▸ DIRECTIONS FOR THIS TASK
From the listing below, pull out all lines with "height" in them.

▸ THE DATA
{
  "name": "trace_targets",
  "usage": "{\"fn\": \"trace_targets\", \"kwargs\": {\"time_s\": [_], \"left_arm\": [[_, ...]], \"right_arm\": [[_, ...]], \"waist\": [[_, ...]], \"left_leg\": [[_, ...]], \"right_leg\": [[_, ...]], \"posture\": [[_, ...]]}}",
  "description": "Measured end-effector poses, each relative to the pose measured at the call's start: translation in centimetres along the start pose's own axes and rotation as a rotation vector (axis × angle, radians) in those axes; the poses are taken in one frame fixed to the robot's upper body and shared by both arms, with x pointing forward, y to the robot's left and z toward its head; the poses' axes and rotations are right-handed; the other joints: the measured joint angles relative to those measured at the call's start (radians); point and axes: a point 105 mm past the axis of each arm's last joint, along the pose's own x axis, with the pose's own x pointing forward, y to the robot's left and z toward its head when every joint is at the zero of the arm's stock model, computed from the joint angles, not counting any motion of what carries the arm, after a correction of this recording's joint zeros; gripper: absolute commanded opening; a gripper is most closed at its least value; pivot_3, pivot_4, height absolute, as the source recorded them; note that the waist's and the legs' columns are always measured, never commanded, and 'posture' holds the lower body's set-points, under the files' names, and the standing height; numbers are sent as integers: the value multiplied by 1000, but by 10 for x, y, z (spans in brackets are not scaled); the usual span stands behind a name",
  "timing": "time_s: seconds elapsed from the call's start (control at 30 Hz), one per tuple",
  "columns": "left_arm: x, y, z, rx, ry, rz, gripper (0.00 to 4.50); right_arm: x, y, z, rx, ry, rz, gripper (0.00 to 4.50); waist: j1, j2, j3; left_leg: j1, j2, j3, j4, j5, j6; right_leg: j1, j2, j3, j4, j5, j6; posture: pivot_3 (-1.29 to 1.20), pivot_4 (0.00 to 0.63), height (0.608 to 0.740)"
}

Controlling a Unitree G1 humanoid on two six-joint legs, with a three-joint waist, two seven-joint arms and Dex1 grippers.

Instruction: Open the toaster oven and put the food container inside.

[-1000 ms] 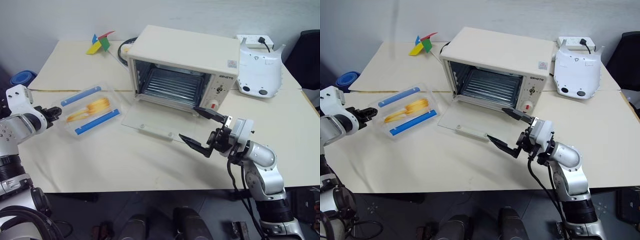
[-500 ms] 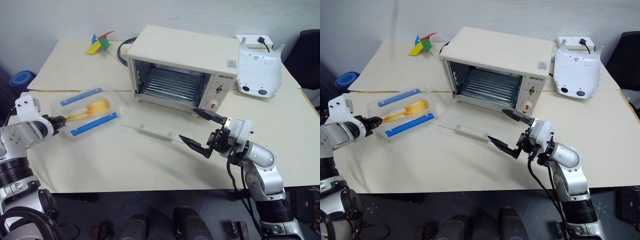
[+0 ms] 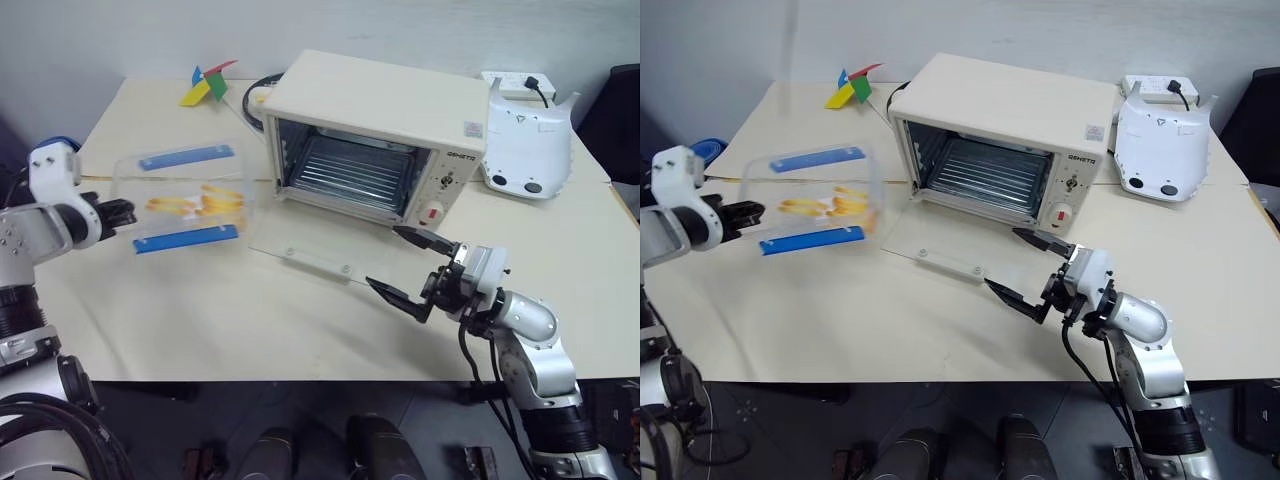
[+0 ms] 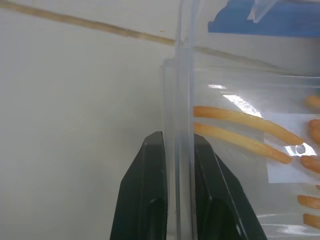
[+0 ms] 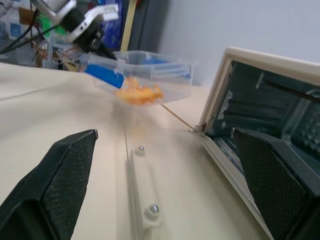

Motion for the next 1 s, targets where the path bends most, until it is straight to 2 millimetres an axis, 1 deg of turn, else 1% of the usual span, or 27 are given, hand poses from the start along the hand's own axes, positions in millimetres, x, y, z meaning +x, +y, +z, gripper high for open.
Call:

▸ COMPLETED EXERCISE
  "description": "Measured end-effector poses, each relative to the pose measured at the call's start: translation in centimetres along the start pose's own axes and rotation as a rotation vector (axis × angle, radians) in those axes; the poses are taken in one frame fixed to the robot's upper body and shared by both arms, with x pointing forward, y to the robot's left and z toward its head; the poses' axes and rotations are right-handed; the other joints: the measured joint angles relative to those measured at the call's start (radians); point and axes: a point 105 mm past the axis of each arm's last joint, along the pose's own x axis, with the pose's own x pointing forward, y to the robot's left and z toward its head when every joint is at the zero of the arm's stock model, computed from the joint angles, not counting any motion of what carries the arm, after a correction of this recording's joint zeros; gripper: absolute commanded opening; a gripper is most closed at its least value; pivot_3, pivot_4, height absolute, as the source recorded them; note that the waist's and the legs' columns are always measured, never commanded, and 'posture' holds the lower body's set-points, under the files' names, and the standing height; numbers are sent as integers: the value multiplied by 1000, but by 10 for x, y, z (spans in brackets are not scaled); the usual span stands behind a name",
  "columns": "left_arm: x, y, z, rx, ry, rz, gripper (0.00 to 4.50); right_arm: x, y, z, rx, ry, rz, gripper (0.00 to 4.50); waist: j1, j2, j3; left_leg: j1, j2, j3, j4, j5, j6; right_leg: j1, j2, j3, j4, j5, j6; posture: pivot_3 (-1.29 to 1.20), pivot_4 (0.00 to 0.63), height (0.608 to 0.740)"

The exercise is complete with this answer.